国立天文台・総合研究大学院大学(総研大)天文科学専攻では、毎年8月に、理工学系学部生2年または3年に在学する学生さんに向けてサマースチューデントプログラムを開催しています。総研大併任教員の指導のもとで短期間ではありますが研究を体験してもらう制度であり、将来天文学に進みたいという希望を持つ学生さんを育成することを目的としています。すでに学生の受け入れを行っている国立天文台三鷹地区や国内各観測所、ハワイ観測所すばる望遠鏡(アメリカ、ハワイ州ヒロ)に加え、今年からは合同アルマ観測所(チリ共和国、サンティアゴ)でも学生の受け入れを始めました。
今年は、本プログラムに応募してくれた京都産業大学の学部3年生の2人が8月中旬より約1ヶ月間、高橋智子助教と一緒にアルマ望遠鏡データを用いた原始星の形成・進化というテーマで研究を行いました。観測データの解析法を学ぶことに加え、星形成や電波干渉計の仕組みについても講義、論文読み、議論を通して学び、最終的には学生がどの天体を対象にどのようにデータ解析を進めたいかを主体的に決めることができました。サマースチューデントの成果報告会ではそれぞれが、(i) 原始星に付随するガスの降着・回転運動と星周円盤形成についての考察、また (ii) 複数原始星に付随する双極分子流(質量放出現象)の同定と進化段階の分類に着目した研究発表を行いました。

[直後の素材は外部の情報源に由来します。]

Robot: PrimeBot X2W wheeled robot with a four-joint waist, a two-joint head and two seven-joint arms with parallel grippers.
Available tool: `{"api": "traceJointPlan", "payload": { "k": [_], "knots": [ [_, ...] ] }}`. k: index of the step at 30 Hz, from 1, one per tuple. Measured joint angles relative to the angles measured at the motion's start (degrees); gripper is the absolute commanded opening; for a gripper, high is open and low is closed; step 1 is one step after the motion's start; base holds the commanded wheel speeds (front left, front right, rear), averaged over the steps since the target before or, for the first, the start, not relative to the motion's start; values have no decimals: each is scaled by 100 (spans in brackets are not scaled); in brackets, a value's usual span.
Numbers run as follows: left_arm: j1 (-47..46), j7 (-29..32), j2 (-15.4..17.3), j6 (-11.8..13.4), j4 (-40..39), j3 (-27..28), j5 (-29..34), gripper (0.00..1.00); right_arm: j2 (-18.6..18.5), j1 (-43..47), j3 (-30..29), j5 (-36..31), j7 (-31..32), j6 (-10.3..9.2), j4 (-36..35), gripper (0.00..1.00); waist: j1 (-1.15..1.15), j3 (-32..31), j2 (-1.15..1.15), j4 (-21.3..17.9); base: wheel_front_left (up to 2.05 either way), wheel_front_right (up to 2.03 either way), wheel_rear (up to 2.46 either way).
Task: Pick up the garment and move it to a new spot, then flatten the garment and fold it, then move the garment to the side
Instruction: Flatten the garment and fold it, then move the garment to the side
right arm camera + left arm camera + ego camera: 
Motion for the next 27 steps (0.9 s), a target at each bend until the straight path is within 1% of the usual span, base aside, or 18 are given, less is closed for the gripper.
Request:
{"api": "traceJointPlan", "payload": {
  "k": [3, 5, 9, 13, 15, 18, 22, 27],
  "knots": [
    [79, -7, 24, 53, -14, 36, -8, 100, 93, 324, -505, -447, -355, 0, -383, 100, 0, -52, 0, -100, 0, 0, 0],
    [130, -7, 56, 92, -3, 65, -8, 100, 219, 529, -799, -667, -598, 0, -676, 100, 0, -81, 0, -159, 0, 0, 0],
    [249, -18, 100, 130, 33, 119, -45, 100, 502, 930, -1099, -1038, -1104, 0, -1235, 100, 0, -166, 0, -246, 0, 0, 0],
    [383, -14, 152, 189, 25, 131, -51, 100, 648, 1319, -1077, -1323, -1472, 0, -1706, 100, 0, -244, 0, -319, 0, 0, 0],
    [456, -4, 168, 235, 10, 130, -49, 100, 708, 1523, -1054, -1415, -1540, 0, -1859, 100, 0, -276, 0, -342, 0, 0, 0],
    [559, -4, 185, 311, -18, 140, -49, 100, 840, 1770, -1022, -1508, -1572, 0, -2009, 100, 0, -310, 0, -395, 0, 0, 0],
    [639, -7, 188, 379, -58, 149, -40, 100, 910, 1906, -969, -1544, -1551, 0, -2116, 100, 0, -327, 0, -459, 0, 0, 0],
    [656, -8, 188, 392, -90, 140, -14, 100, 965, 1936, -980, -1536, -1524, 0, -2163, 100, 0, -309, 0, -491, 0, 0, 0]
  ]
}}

また、日々の研究活動に加え、合同アルマ観測所や併設するヨーロッパ南天天文台(ESO)と共同で行われている論文・サイエンスセミナー等にも参加し、日本人以外の研究者とも積極的に議論を行いました。滞在の最後には、学生本人たちの希望により、合同アルマ観測所にて英語の研究発表も実現させました。まさにインターナショナルな環境で充実した研究活動を行ってもらえたのではと思っています。